Content starts

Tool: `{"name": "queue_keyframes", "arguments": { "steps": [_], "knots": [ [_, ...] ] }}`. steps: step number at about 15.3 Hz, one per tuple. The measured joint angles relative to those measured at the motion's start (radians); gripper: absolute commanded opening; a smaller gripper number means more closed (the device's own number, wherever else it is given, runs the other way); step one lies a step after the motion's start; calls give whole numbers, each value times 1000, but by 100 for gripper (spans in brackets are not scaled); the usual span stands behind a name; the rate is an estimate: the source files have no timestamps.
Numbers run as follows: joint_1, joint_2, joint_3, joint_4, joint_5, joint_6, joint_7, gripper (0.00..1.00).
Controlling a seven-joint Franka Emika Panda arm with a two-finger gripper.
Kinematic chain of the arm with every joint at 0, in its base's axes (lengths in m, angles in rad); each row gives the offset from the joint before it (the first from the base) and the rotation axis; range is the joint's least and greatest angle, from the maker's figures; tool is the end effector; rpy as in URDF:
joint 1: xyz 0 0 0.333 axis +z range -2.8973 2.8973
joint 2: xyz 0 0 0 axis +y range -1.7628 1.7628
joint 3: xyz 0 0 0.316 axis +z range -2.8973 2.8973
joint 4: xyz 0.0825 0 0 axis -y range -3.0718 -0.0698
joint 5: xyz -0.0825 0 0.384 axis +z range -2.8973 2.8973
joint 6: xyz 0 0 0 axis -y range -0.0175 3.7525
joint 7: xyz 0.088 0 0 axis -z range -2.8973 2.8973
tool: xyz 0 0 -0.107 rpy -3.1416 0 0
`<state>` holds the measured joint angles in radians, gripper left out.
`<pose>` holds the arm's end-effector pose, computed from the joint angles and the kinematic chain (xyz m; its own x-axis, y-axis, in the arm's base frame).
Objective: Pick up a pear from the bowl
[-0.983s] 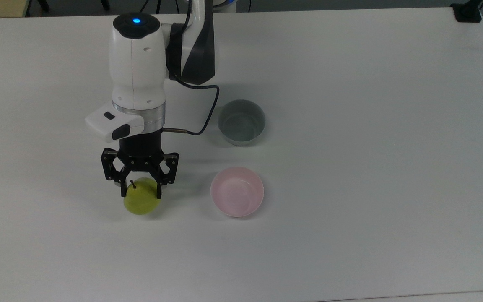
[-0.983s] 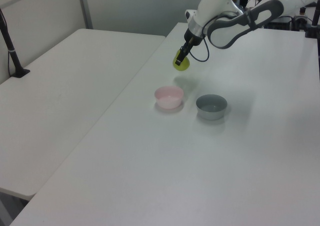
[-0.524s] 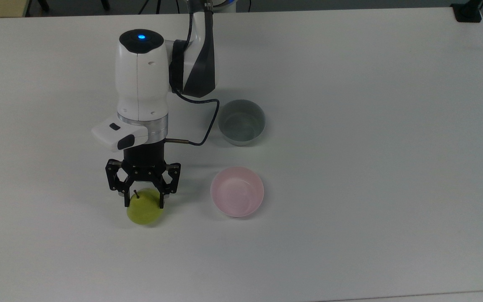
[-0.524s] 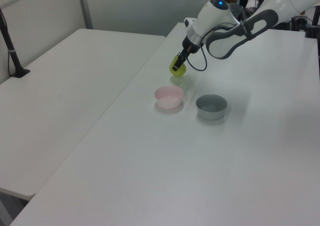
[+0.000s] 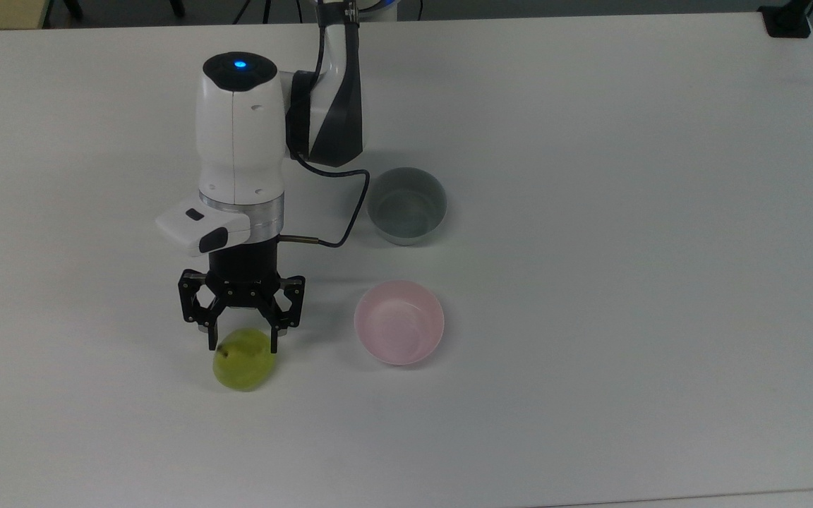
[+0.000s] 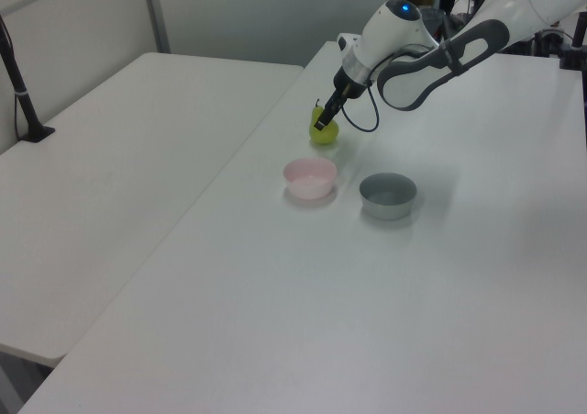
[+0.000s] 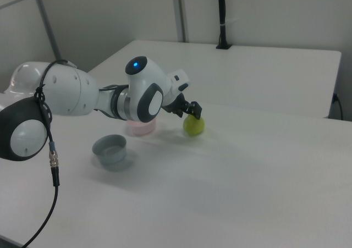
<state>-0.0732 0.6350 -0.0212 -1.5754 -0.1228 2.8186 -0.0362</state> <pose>0.7419 -0.0610 0.3376 0.8242 0.0851 0.5599 0.0133 -0.9913 0.1311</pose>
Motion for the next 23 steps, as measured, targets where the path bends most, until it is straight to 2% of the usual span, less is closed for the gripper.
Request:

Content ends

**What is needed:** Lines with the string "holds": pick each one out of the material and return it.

**Answer to the problem:**
`<state>` holds the measured joint angles in radians, gripper left out.
`<pose>` holds the arm's end-effector pose, computed from the joint angles and the kinematic chain (xyz m; its own x-axis, y-axis, in the arm's base frame).

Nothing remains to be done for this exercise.